WHAT TO WORK ON:
Go through the data and copy each line where the string "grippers" appears.

Saved entries:
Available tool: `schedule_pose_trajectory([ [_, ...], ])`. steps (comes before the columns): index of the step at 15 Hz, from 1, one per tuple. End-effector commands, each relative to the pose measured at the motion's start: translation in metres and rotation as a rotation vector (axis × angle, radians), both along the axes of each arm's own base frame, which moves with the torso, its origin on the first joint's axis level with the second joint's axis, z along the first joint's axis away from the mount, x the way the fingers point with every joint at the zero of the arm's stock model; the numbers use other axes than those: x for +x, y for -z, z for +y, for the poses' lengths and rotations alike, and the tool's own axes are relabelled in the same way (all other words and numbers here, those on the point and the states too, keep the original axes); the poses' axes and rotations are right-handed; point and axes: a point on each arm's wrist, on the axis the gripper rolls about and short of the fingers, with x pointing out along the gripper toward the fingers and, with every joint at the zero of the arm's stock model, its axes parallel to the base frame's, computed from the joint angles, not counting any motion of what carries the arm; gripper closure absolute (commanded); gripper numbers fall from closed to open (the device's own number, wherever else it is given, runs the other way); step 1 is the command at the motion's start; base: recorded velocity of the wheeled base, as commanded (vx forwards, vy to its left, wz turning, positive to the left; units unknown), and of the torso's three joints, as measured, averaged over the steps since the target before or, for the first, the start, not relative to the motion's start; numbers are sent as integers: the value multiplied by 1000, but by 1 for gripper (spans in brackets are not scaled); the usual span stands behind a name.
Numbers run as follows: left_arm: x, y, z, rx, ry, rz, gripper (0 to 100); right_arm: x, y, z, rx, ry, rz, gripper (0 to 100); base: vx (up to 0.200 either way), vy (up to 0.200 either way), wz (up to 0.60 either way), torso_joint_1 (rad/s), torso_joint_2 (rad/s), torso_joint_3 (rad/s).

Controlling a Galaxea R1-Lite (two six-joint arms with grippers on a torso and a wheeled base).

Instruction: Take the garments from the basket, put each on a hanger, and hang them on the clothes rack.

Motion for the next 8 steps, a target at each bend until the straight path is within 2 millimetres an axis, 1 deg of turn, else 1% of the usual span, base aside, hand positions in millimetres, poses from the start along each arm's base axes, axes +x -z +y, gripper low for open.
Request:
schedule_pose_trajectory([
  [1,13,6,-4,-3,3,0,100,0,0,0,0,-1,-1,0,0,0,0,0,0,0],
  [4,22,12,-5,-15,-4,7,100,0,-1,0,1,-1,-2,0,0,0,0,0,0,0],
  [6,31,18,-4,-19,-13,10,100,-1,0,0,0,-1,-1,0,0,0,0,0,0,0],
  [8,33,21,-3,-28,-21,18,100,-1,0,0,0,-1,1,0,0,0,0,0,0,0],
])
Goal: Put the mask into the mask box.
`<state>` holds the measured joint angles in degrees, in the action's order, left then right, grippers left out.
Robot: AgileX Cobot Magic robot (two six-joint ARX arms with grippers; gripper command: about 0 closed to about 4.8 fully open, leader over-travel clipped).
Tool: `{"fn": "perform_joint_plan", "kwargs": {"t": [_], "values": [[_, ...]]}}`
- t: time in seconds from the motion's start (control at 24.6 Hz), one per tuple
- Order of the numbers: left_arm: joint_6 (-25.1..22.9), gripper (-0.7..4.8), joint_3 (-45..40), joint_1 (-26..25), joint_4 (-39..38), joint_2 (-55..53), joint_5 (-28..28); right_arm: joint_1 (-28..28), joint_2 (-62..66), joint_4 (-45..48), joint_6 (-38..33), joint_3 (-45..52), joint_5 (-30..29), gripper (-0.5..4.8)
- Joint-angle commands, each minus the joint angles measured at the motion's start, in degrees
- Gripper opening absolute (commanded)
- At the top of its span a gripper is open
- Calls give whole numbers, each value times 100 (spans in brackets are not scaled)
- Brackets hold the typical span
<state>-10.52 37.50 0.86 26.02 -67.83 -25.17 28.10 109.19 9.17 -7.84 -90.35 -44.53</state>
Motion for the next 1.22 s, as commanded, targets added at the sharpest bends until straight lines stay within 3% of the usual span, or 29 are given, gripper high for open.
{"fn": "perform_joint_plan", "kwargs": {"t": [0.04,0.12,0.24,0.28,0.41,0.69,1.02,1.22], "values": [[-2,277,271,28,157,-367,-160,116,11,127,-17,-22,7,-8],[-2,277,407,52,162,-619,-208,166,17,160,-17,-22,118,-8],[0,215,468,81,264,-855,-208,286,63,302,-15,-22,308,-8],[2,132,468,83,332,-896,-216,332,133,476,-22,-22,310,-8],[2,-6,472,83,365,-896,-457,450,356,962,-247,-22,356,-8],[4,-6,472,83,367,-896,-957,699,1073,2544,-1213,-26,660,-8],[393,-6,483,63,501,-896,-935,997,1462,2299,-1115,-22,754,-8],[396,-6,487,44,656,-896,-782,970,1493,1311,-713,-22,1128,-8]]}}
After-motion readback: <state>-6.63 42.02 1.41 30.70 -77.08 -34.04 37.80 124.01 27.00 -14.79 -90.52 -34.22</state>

TASK RESPONSE:
Controlling a Galaxea R1-Lite (two six-joint arms with grippers on a torso and a wheeled base).
`<state>` holds the measured joint angles in degrees, in the action's order, left then right, grippers left out.
Robot: AgileX Cobot Magic robot (two six-joint ARX arms with grippers; gripper command: about 0 closed to about 4.8 fully open, leader over-travel clipped).

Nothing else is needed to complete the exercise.